• ACTIVITY:
Leave out the pictures and reproduce all of the data exactly.

┌─ GIVEN INFORMATION

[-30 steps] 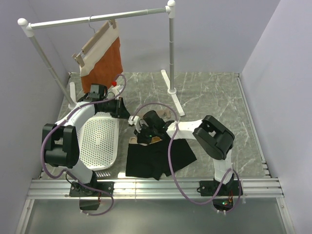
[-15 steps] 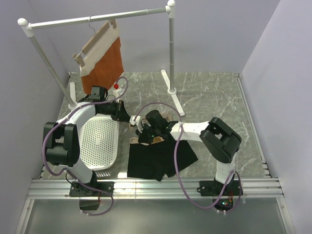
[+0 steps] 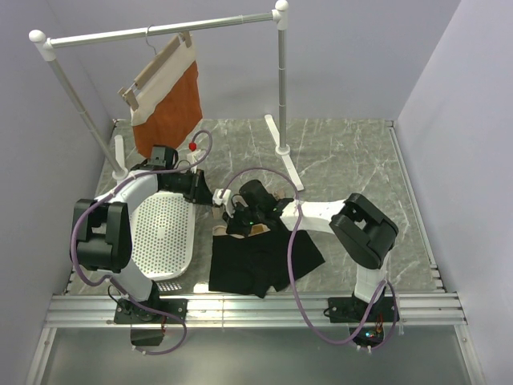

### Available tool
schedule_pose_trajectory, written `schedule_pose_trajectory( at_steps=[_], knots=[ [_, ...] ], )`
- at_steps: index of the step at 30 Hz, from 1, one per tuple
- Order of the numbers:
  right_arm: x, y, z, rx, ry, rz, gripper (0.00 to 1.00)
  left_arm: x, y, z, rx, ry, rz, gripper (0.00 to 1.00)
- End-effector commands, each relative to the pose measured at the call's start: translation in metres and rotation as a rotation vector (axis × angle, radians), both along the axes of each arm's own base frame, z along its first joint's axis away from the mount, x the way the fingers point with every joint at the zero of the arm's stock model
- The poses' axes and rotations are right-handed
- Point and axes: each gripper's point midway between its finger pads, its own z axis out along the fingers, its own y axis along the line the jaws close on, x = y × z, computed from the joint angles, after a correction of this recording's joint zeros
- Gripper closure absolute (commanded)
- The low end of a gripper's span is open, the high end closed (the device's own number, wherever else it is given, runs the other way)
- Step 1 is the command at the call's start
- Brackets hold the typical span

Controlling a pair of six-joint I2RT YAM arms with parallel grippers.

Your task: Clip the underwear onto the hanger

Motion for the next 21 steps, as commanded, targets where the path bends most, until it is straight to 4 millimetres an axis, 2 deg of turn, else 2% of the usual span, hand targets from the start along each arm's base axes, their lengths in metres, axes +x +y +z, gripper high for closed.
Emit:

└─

• SOLUTION FOR THIS TASK:
[-30 steps] 
[-15 steps] 
[+0 steps] 

### Available tool
schedule_pose_trajectory, written `schedule_pose_trajectory( at_steps=[_], knots=[ [_, ...] ], )`
- at_steps: index of the step at 30 Hz, from 1, one per tuple
- Order of the numbers:
  right_arm: x, y, z, rx, ry, rz, gripper (0.00 to 1.00)
  left_arm: x, y, z, rx, ry, rz, gripper (0.00 to 1.00)
- End-effector commands, each relative to the pose measured at the call's start: translation in metres and rotation as a rotation vector (axis × angle, radians), both along the axes of each arm's own base frame, z along its first joint's axis away from the mount, x the way the fingers point with every joint at the zero of the arm's stock model
- The poses' axes and rotations are right-handed
- Point and axes: each gripper's point midway between its finger pads, its own z axis out along the fingers, its own y axis along the line the jaws close on, x = y × z, computed from the joint angles, after a correction of this recording's joint zeros
- Gripper closure absolute (commanded)
- The low end of a gripper's span is open, the high end closed (the device's own number, wherever else it is given, runs the other way)
- Step 1 is the command at the call's start
- Brackets hold the typical span

Controlling a pair of six-joint I2RT YAM arms with parallel grippers.

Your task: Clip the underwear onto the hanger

Motion for the next 21 steps, as commanded, targets where the path bends most, until it is straight to 4 millimetres an axis, 2 deg of turn, else 2% of the usual span, hand targets from the start along each arm's base axes, their lengths in metres, axes +x +y +z, gripper high for closed.
Emit:

No other output belongs with this exercise.